The founder tried renegotiating leases, but building owners had no reason to budge. He looked at expanding to new states, but that required capital that was no longer available — investors had lost faith in a model chained to government subsidies.

Harmon filed for bankruptcy in 2017. The founder later admitted he’d built an entire company on the assumption that a government subsidy would hold steady forever.

The Lesson#

Harmon’s direction wasn’t wrong in the sense that solar was a bad market. Solar was — and still is — a growth industry. The fatal direction was building the entire business model on a single regulatory bet. When that bet went sideways, there was no fallback.

When your direction depends on a variable you can’t control — a regulation, a subsidy, a single customer — you haven’t chosen a direction. You’ve chosen a dependency.


The Diagnostic Pattern#

The three cases in this chapter share a common skeleton:

  1. The founder had genuine expertise in their domain. Meridian’s brothers knew appliances. Northline’s founder knew scheduling software. Harmon’s founder knew solar.

  2. The initial direction made sense given what was known at the time. None of these were obviously bad bets.

  3. The fatal error lived in the assumptions underneath the direction, not in the direction itself. Meridian assumed the retail channel was permanent. Northline assumed the scheduling problem would stay standalone. Harmon assumed the subsidy was stable.

  4. The founders had access to disconfirming information but filtered it through their existing beliefs. The signals were there. The founders chose not to see them.

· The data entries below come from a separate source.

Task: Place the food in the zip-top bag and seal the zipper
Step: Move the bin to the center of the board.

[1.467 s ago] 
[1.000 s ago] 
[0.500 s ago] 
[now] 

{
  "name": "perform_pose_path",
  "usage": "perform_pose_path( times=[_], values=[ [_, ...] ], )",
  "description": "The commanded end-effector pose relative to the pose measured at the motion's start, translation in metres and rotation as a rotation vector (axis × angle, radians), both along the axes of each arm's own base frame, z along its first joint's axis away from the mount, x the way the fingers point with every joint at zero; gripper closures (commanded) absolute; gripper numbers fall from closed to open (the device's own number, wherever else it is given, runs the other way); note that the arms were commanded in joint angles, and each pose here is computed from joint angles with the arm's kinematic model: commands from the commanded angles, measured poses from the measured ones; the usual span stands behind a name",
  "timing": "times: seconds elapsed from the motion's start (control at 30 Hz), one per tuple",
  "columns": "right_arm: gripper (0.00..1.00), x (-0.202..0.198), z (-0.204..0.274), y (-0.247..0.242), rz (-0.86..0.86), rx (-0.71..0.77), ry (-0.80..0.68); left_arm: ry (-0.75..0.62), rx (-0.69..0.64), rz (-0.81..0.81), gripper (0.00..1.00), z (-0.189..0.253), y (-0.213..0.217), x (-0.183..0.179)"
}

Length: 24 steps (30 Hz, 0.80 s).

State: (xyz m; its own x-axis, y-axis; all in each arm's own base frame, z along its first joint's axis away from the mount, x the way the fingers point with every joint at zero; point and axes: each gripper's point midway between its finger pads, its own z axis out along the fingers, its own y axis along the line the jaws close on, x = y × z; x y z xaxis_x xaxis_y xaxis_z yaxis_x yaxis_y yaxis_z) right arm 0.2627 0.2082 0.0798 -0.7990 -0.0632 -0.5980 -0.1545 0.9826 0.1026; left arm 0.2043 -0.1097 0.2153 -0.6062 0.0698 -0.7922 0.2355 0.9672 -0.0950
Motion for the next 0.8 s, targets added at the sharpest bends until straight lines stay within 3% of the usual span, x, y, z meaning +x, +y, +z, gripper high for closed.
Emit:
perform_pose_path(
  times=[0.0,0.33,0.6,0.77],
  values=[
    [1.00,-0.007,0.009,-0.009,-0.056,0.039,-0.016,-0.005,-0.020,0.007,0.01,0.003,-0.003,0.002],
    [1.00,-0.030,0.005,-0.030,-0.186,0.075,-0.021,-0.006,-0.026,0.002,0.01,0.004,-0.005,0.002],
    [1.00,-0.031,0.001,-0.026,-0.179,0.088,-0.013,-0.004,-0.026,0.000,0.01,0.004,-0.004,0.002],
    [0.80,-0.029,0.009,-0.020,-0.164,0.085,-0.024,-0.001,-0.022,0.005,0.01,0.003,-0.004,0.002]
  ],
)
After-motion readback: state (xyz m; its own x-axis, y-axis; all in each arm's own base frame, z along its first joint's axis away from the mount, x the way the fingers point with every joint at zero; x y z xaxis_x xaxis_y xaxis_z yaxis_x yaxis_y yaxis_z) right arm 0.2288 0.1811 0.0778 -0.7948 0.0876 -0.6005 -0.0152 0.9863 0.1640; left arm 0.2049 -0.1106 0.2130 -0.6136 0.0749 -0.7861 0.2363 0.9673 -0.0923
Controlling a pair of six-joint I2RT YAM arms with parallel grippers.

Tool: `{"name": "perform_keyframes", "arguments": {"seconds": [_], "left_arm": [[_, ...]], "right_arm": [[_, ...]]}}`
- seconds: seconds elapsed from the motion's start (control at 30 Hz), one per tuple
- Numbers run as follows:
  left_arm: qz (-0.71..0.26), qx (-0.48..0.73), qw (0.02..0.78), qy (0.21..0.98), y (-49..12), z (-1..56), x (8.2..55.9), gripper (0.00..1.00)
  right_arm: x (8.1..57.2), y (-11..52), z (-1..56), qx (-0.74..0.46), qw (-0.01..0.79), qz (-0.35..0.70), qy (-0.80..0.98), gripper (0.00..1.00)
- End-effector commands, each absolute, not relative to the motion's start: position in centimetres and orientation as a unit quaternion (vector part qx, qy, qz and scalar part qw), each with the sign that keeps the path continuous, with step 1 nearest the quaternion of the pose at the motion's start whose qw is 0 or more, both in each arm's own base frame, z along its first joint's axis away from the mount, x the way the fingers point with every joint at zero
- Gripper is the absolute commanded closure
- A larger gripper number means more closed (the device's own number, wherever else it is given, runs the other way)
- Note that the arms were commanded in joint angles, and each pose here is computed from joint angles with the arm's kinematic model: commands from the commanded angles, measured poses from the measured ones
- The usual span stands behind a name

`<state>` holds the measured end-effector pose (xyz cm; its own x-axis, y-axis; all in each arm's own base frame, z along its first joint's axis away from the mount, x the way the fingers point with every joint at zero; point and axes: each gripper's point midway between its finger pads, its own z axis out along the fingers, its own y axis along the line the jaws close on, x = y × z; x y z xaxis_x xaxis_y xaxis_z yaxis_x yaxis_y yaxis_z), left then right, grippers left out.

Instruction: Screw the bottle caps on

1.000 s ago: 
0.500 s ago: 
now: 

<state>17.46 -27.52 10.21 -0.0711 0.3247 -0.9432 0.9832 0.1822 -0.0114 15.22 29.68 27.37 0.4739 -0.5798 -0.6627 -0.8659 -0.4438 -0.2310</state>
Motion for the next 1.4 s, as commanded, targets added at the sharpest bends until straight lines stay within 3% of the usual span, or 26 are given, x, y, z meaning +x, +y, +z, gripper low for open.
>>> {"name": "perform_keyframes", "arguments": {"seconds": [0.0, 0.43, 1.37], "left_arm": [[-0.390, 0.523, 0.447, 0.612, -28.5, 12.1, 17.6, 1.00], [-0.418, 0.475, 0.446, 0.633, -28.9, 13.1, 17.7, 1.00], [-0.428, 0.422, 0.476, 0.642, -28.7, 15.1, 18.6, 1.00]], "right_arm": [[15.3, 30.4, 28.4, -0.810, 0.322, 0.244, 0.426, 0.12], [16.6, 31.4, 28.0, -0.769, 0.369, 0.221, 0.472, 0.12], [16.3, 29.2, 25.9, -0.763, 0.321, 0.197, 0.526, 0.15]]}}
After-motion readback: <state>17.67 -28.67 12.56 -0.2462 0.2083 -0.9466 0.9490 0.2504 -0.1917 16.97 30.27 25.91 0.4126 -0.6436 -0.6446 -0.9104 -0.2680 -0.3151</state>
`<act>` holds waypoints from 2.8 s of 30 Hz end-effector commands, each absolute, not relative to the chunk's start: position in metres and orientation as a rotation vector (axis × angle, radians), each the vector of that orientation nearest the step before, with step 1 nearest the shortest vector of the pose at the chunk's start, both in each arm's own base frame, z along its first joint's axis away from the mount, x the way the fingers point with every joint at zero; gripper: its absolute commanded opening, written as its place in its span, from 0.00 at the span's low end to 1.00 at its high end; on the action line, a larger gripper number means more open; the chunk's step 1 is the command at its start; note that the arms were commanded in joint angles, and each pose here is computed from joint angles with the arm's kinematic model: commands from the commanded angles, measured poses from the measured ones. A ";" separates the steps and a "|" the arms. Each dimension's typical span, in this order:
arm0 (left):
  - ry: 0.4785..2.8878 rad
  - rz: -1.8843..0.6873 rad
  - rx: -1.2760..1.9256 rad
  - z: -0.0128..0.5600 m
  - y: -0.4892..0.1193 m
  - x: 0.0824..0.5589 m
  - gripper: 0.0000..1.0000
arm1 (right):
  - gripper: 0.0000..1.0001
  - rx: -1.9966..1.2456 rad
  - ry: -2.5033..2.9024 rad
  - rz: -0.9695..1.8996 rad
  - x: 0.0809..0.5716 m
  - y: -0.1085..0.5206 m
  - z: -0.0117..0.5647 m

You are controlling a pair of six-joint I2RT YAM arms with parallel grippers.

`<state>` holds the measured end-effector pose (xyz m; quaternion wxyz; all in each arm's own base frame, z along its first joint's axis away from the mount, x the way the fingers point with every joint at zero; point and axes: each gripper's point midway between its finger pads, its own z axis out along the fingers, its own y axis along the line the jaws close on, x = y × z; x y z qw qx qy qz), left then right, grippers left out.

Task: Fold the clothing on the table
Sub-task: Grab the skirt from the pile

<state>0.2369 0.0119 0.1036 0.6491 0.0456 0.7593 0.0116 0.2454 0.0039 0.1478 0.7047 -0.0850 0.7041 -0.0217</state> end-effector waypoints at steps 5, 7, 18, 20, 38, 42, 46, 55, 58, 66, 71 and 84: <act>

The diagnostic question isn’t “Is our direction good?” It’s “What assumption, if wrong, would make our direction fatal?”

Every strategic direction rests on a handful of critical assumptions. The discipline of identifying those assumptions — and stress-testing them regularly — is the difference between a direction that adapts and a direction that kills.

When you find yourself running faster and feeling more certain, that’s precisely the moment to stop and ask: Am I running toward opportunity, or am I running deeper into a dead end?

The answer depends entirely on the quality of your information — not the strength of your conviction.